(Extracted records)
Content starts

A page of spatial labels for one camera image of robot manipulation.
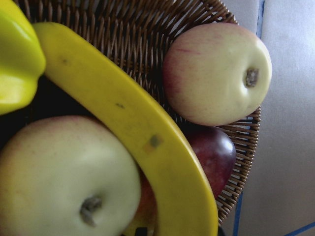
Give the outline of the glossy yellow toy banana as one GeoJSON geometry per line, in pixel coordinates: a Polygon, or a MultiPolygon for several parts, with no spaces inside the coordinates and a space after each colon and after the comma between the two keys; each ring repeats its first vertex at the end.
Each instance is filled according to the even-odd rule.
{"type": "Polygon", "coordinates": [[[215,236],[217,204],[194,151],[137,82],[70,28],[34,24],[45,75],[102,121],[134,157],[157,202],[157,236],[215,236]]]}

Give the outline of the brown woven wicker basket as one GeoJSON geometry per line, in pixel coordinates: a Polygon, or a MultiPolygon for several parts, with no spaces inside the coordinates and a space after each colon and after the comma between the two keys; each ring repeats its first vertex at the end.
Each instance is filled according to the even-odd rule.
{"type": "Polygon", "coordinates": [[[167,104],[161,64],[171,43],[194,26],[235,16],[221,0],[19,0],[32,22],[63,24],[84,37],[138,82],[177,124],[167,104]]]}

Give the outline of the dark red toy fruit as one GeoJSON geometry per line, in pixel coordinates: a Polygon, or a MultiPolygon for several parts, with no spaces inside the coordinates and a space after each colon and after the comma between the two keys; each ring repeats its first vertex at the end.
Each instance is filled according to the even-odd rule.
{"type": "Polygon", "coordinates": [[[184,130],[208,178],[214,197],[226,186],[236,163],[236,147],[218,127],[191,126],[184,130]]]}

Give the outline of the pink white toy peach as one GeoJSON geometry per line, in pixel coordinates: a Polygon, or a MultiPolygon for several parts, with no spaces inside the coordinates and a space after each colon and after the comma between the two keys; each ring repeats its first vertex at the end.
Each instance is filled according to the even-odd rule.
{"type": "Polygon", "coordinates": [[[182,33],[162,66],[164,93],[181,117],[201,125],[224,125],[253,113],[271,82],[265,44],[232,23],[212,23],[182,33]]]}

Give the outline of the pale pink toy apple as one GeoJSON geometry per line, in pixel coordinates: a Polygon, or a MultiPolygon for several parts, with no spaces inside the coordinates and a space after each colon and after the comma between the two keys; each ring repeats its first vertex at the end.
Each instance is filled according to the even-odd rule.
{"type": "Polygon", "coordinates": [[[140,196],[133,158],[91,118],[33,122],[0,152],[3,236],[118,236],[140,196]]]}

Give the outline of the small yellow toy banana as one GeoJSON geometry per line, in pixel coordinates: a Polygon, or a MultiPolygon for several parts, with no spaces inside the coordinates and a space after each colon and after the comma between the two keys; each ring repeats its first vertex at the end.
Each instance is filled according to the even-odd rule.
{"type": "Polygon", "coordinates": [[[12,0],[0,2],[0,113],[31,103],[46,59],[24,13],[12,0]]]}

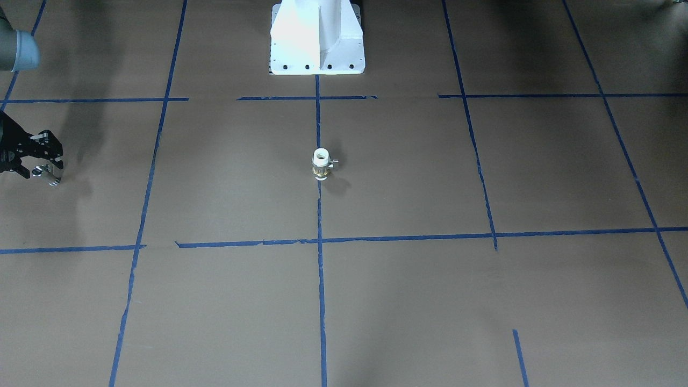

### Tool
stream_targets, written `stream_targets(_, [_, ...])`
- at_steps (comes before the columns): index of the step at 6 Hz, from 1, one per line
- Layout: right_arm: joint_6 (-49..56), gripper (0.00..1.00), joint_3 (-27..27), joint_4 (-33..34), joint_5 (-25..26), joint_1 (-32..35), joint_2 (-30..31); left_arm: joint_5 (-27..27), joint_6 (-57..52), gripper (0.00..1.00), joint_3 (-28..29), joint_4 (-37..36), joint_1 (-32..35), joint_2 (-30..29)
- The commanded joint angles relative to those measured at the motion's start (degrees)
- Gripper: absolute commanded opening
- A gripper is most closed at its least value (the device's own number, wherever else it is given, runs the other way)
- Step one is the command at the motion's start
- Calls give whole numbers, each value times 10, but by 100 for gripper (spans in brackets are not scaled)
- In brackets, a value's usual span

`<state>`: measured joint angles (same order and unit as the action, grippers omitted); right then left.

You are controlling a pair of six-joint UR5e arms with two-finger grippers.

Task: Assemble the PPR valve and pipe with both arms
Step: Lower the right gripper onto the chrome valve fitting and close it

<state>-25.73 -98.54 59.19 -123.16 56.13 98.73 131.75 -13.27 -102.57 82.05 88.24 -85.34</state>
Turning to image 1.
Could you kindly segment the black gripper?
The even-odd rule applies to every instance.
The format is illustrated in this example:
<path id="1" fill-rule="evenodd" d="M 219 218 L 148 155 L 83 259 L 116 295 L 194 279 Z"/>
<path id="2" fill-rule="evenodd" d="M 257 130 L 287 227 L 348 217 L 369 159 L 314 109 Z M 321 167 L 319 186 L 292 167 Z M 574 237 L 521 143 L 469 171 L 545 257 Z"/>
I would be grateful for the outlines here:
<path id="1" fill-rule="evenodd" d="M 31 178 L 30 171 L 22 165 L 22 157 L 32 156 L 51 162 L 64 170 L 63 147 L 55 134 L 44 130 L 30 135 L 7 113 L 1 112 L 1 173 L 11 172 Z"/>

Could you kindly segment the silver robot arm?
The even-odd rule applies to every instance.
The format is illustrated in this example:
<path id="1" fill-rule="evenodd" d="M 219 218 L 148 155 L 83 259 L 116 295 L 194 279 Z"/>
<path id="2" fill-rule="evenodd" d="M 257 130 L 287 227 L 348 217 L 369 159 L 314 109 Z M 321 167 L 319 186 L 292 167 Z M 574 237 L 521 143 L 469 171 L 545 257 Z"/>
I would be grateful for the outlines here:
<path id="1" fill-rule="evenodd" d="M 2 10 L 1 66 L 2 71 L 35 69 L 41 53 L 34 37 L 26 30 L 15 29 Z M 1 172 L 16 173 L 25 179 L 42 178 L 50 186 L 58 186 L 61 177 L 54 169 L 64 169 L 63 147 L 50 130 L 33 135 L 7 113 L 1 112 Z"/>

Content ends

● TASK GOAL:
Could you reproduce the entries verbatim, leaving out all pictures?

● YOUR SOLUTION:
A page of spatial labels for one camera image of robot manipulation.
Give the outline of the glossy yellow toy banana as one GeoJSON geometry per line, in pixel coordinates: a Polygon, or a MultiPolygon for several parts, with no spaces inside the coordinates and a space after each colon and after the comma between the two keys; each ring repeats its first vertex at the end.
Each instance is filled according to the even-odd rule.
{"type": "Polygon", "coordinates": [[[215,236],[217,204],[194,151],[137,82],[70,28],[34,24],[45,75],[102,121],[134,157],[157,202],[157,236],[215,236]]]}

Give the outline of the brown woven wicker basket as one GeoJSON geometry per line, in pixel coordinates: a Polygon, or a MultiPolygon for several parts, with no spaces inside the coordinates and a space after each colon and after the comma between the two keys; each ring repeats its first vertex at the end.
Each instance is filled according to the even-odd rule.
{"type": "Polygon", "coordinates": [[[167,104],[161,64],[171,43],[194,26],[235,16],[221,0],[19,0],[32,22],[63,24],[84,37],[138,82],[177,124],[167,104]]]}

Give the outline of the dark red toy fruit as one GeoJSON geometry per line, in pixel coordinates: a Polygon, or a MultiPolygon for several parts, with no spaces inside the coordinates and a space after each colon and after the comma between the two keys; each ring repeats its first vertex at the end.
Each instance is filled according to the even-odd rule.
{"type": "Polygon", "coordinates": [[[184,130],[208,178],[214,197],[226,186],[236,163],[236,147],[218,127],[191,126],[184,130]]]}

Give the outline of the pink white toy peach as one GeoJSON geometry per line, in pixel coordinates: a Polygon, or a MultiPolygon for several parts, with no spaces inside the coordinates and a space after each colon and after the comma between the two keys; each ring repeats its first vertex at the end.
Each instance is filled according to the even-odd rule.
{"type": "Polygon", "coordinates": [[[182,33],[162,66],[164,93],[181,117],[201,125],[224,125],[253,113],[271,82],[265,44],[232,23],[212,23],[182,33]]]}

Give the outline of the pale pink toy apple as one GeoJSON geometry per line, in pixel coordinates: a Polygon, or a MultiPolygon for several parts, with no spaces inside the coordinates and a space after each colon and after the comma between the two keys; each ring repeats its first vertex at the end.
Each instance is filled according to the even-odd rule.
{"type": "Polygon", "coordinates": [[[140,196],[133,158],[91,118],[33,122],[0,152],[3,236],[118,236],[140,196]]]}

Give the outline of the small yellow toy banana as one GeoJSON geometry per line, in pixel coordinates: a Polygon, or a MultiPolygon for several parts, with no spaces inside the coordinates and a space after each colon and after the comma between the two keys; each ring repeats its first vertex at the end.
Each instance is filled according to the even-odd rule.
{"type": "Polygon", "coordinates": [[[12,0],[0,2],[0,113],[31,103],[46,59],[24,13],[12,0]]]}


### Tool
stream_targets, written `stream_targets(_, [_, ...])`
- at_steps (comes before the columns): index of the step at 6 Hz, from 1, one per line
- Layout: right_arm: joint_6 (-49..56), gripper (0.00..1.00), joint_3 (-27..27), joint_4 (-33..34), joint_5 (-25..26), joint_1 (-32..35), joint_2 (-30..31); left_arm: joint_5 (-27..27), joint_6 (-57..52), gripper (0.00..1.00), joint_3 (-28..29), joint_4 (-37..36), joint_1 (-32..35), joint_2 (-30..29)
- The commanded joint angles relative to those measured at the motion's start (degrees)
- Gripper: absolute commanded opening
- A gripper is most closed at its least value (the device's own number, wherever else it is given, runs the other way)
- Step one is the command at the motion's start
- Calls give whole numbers, each value times 10, but by 100 for gripper (spans in brackets are not scaled)
- In brackets, a value's usual span

`<state>`: measured joint angles (same order and unit as the action, grippers omitted); right then left.

You are controlling a pair of six-joint UR5e arms with two-finger grippers.

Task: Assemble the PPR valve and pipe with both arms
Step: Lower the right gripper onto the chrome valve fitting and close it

<state>-25.73 -98.54 59.19 -123.16 56.13 98.73 131.75 -13.27 -102.57 82.05 88.24 -85.34</state>
Turning to image 1.
Could you kindly segment the black gripper?
The even-odd rule applies to every instance.
The format is illustrated in this example:
<path id="1" fill-rule="evenodd" d="M 219 218 L 148 155 L 83 259 L 116 295 L 194 279 Z"/>
<path id="2" fill-rule="evenodd" d="M 257 130 L 287 227 L 348 217 L 369 159 L 314 109 Z M 321 167 L 319 186 L 292 167 Z M 574 237 L 521 143 L 469 171 L 545 257 Z"/>
I would be grateful for the outlines here:
<path id="1" fill-rule="evenodd" d="M 31 178 L 30 171 L 22 165 L 22 157 L 32 156 L 51 162 L 64 170 L 63 147 L 55 134 L 44 130 L 30 135 L 7 113 L 1 112 L 1 173 L 11 172 Z"/>

Could you kindly segment the silver robot arm?
The even-odd rule applies to every instance.
The format is illustrated in this example:
<path id="1" fill-rule="evenodd" d="M 219 218 L 148 155 L 83 259 L 116 295 L 194 279 Z"/>
<path id="2" fill-rule="evenodd" d="M 257 130 L 287 227 L 348 217 L 369 159 L 314 109 Z M 321 167 L 319 186 L 292 167 Z M 574 237 L 521 143 L 469 171 L 545 257 Z"/>
I would be grateful for the outlines here:
<path id="1" fill-rule="evenodd" d="M 2 10 L 1 66 L 2 71 L 35 69 L 41 53 L 34 37 L 26 30 L 15 29 Z M 1 172 L 16 173 L 25 179 L 42 178 L 50 186 L 58 186 L 61 177 L 54 169 L 64 169 L 63 147 L 50 130 L 33 135 L 7 113 L 1 112 Z"/>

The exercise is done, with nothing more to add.